A pleasant night's sleep at Residencia Palmeiras and an outstanding breakfast. I chat with the manager Celia Rocha and with my new friends from Paramus, NJ. Al and sons David and Alberto. We set off on a walk down to the docks and I really need the plastic fly swopper I bought in Marrakesh, Morocco for 10p to get rid of persistant street sellers.
Off we continue with a trail of them to the Mozambique Football Federation Office. My friend Mario Coluna, hero of Portugal's national team and born near here, had told me to visit. I was with him in the Presidential Box at Estadio do Luiz in Lisbon about 18 months ago. Mario was in the 1966 World Cup team and was defeated by England in the semi-final at Wembley Stadium and I was there.After independence he served as President of the FMF www.fmf.co.mz and also Sports Minister. We meet with Filipe Lucas Johane secretario-geral of Federacao Mocambicana de Futebol. They have a new 60,000 capacity national stadium under construction, built by the Chinese. I joke that they will never qualify for the World Cup because too many of their players will break an ankle on the pavements of Maputo.
THE BLACK MAMBAS are currently 85th in the FIFA rankings and have qualified for 4 Africa Cup of Nations Finals in 1986, 1996, 1998 and recently in Angola 2010. Their captain is called Tico-Ticco and their top club Ferroviario de Maputa also use their stadium for the national team until the new one is completed. Carlos Querioz the Portuguese coach and Abel Xavier of Liverpool F.C. were born here. Mart Noois from Holland was fired after Angola when the Black Mambas only got 1 point in their group.
Most manhole covers are missing, stolen by thieves and melted down. At night it is very dangerous, during the pleasant sunny day it is just tricky. We are hungry and take two TUK TUK four stroke Bajas open taxis, the same you see in movies from Saigon and elsewhere. Off we go along the Baia de Maputo on the Indian Ocean, along the beach road Avenida Marginal and turn left on Rua Palmer, about 4km to the FISH MARKET. I had heard all about it and we are not disappointed. Amvia who is pretty and seems to be in charge shows us a menu. We order a Grouper and Prawns and she brings us this huge orange fish(part of the sea bass family) and the uncooked giant prawns. We like it and she goes to prepare them.

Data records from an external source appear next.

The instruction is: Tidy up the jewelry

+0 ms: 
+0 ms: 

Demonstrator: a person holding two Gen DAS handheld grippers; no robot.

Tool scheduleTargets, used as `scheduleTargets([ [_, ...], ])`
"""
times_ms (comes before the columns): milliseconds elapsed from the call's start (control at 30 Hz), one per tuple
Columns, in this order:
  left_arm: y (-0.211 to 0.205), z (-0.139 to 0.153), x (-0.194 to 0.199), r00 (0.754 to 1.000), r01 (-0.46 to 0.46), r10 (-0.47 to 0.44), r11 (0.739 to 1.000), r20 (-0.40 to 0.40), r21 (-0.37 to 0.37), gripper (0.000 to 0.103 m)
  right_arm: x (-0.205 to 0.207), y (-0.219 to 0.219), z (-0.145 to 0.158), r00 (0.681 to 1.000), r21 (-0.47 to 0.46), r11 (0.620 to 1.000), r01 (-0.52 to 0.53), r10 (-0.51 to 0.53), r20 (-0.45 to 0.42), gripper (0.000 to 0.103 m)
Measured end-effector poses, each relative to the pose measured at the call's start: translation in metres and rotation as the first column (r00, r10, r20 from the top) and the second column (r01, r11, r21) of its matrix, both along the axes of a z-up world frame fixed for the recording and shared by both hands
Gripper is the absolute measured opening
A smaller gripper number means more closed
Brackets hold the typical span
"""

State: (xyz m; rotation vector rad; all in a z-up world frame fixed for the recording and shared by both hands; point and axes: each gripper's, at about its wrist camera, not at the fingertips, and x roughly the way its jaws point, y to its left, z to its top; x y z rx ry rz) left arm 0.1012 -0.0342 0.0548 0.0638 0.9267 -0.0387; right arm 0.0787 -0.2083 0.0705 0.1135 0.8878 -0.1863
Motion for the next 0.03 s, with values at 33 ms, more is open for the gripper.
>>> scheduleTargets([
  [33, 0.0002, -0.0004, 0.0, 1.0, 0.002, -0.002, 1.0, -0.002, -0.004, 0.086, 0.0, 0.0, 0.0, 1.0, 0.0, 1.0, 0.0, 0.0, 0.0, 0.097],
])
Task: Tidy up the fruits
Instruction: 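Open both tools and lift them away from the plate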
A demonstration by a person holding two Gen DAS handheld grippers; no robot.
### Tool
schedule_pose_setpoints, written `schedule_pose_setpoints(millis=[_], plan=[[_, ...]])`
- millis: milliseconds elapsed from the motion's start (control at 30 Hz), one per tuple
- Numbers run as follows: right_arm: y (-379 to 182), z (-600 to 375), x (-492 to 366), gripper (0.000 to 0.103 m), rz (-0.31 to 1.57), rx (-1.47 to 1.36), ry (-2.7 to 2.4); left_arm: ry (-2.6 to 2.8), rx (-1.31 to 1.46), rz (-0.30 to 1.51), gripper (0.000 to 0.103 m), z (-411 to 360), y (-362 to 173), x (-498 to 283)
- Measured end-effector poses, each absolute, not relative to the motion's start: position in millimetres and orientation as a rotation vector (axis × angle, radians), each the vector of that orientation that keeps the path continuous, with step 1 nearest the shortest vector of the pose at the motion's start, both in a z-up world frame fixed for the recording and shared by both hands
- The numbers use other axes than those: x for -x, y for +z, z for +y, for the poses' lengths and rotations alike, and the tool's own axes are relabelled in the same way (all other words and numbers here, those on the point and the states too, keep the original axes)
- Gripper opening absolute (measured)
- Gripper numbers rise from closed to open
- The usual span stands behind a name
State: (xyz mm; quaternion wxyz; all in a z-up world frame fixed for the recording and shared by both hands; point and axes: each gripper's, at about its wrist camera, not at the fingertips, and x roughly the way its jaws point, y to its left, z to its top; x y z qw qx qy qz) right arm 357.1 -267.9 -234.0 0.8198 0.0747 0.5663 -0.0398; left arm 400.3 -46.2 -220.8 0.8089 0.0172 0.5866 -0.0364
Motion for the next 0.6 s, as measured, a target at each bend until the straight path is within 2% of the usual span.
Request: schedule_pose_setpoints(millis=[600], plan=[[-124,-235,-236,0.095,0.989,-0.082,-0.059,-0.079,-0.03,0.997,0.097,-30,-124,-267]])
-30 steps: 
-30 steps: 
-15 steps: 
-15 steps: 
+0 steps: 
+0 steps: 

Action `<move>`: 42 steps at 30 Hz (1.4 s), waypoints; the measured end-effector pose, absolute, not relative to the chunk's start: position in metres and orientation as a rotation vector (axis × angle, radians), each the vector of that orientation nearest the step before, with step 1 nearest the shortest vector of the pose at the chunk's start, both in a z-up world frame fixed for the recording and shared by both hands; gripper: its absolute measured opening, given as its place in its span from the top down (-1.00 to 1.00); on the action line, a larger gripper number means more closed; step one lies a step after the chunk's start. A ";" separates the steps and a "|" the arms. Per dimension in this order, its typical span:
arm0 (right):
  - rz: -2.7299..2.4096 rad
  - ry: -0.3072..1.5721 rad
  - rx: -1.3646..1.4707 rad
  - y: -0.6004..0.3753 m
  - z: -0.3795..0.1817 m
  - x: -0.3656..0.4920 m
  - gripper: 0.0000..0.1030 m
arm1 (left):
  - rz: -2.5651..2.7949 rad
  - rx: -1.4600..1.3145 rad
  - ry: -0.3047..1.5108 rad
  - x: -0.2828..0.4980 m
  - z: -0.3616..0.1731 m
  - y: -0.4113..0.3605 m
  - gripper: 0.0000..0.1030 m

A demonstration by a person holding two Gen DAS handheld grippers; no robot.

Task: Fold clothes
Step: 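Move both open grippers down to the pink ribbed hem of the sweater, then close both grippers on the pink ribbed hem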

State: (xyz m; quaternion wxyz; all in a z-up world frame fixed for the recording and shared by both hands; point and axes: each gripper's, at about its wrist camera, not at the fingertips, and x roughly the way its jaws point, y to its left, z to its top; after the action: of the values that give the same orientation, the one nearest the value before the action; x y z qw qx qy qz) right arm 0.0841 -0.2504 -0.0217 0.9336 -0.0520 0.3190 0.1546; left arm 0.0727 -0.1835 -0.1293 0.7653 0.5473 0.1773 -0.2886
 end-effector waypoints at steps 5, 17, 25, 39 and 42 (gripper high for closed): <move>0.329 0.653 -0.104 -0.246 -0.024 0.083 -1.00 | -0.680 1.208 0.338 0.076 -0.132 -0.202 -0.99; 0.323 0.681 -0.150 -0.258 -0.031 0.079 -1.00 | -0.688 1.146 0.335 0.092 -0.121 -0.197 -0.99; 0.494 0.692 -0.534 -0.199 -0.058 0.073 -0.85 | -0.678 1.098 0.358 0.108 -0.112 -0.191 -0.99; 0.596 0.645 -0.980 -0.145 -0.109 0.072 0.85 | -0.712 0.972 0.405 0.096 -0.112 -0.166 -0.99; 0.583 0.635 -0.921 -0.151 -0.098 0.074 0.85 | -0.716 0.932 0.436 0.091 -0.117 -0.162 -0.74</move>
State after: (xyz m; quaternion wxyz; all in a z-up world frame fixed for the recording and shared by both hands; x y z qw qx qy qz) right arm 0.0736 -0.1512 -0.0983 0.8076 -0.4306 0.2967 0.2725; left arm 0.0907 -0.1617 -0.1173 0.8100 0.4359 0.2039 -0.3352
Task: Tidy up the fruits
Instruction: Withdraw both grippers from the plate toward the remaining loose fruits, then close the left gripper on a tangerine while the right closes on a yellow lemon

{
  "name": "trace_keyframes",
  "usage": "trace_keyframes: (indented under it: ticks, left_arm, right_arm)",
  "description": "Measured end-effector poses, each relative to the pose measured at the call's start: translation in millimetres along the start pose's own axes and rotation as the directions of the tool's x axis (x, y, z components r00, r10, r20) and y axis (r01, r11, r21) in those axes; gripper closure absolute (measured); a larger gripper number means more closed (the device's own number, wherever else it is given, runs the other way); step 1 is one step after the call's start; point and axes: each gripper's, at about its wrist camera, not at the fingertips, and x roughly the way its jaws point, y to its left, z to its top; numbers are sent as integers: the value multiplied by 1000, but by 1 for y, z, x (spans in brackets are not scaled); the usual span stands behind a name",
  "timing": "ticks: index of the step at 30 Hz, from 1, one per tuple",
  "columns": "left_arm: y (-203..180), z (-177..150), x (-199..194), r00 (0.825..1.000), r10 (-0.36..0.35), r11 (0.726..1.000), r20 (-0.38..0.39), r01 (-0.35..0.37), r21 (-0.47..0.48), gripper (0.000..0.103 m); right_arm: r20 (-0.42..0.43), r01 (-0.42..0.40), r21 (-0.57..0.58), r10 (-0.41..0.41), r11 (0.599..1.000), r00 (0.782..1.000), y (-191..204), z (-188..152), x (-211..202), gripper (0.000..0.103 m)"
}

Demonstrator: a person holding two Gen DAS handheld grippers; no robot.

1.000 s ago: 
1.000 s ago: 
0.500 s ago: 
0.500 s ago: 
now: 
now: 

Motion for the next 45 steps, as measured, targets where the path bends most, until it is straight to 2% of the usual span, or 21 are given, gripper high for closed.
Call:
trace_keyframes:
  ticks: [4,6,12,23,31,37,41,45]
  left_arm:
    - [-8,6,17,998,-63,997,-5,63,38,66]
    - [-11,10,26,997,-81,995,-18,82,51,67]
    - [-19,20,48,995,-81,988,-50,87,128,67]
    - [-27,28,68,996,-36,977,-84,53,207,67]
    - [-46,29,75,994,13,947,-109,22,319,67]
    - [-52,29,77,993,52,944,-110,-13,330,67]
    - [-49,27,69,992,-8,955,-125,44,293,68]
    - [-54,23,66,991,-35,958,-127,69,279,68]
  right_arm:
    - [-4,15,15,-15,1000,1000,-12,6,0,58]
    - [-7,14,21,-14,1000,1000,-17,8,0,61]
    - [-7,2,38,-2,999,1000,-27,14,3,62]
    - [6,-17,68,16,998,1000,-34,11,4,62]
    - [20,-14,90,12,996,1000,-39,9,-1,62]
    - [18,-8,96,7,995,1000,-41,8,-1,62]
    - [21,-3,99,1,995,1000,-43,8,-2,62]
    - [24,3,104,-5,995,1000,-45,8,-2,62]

Meanwhile The invasion of the street sellers. Beautiful batik like cloth, soccer jerseys, bracelelets, drums, boxes in exotic woods, ladies selling bags of nuts, a guy with wire working toy helicopters, CD sellers, necklaces of coral, shells, wood, WHERE IS MY FLY SWOTTER. Then the meal arrives. The plate of grouper, two plates of prawns, one grilled, one fried, a plate of rice with shredded carrots, a plate of tomato, onion, lettuce and cucumber salad. IT IS SIMPLY WONDERFUL. OUTSTANDING. A MEMORABLE MEAL. Mozambique is the first country I have visited with NO McDonalds and I DON'T CARE.
Off we go back to town in the tuk tuks, to the historic railway station. Designed by Gustave Eiffel, and resplendent in iron work. GLORIOUS. Opened about 1910, we see some old historic engines in the forecourt and then a train pulls in, old and battered. The old waiting rooms have been turned into art galleries and there are plaques on the walls in English and Portuguese telling the history of the station. It's a MUST SEE for all tourists, and real potential in bringing trains full of tourists from South Africa for a fishing and relaxing weekend.
Next morning is chilly and overcast. On the Baia do Maputo I catch a small ferry boat, MPFUMA. It costs 5 meticals, about 15 cents for the 25 min journey across to Catembe. There on the quayside are women selling sardines and other fish, trucks piling in passengers for local trips, and a couple of dozen tiny corrugated iron stalls with food.
I notice a woman with a cage of chickens next to one of turkeys. It makes me hungry. Cecilia calls out to me from her Kingston Town cafe shack. 'Like some chicken?' I get half a chicken, french fries and salad for 70 Mts about $2.50. She is from Jamaica and a complicated story. Back on the ferry with women with baskets of sardines piled on their heads as they go to sell them on the mainland.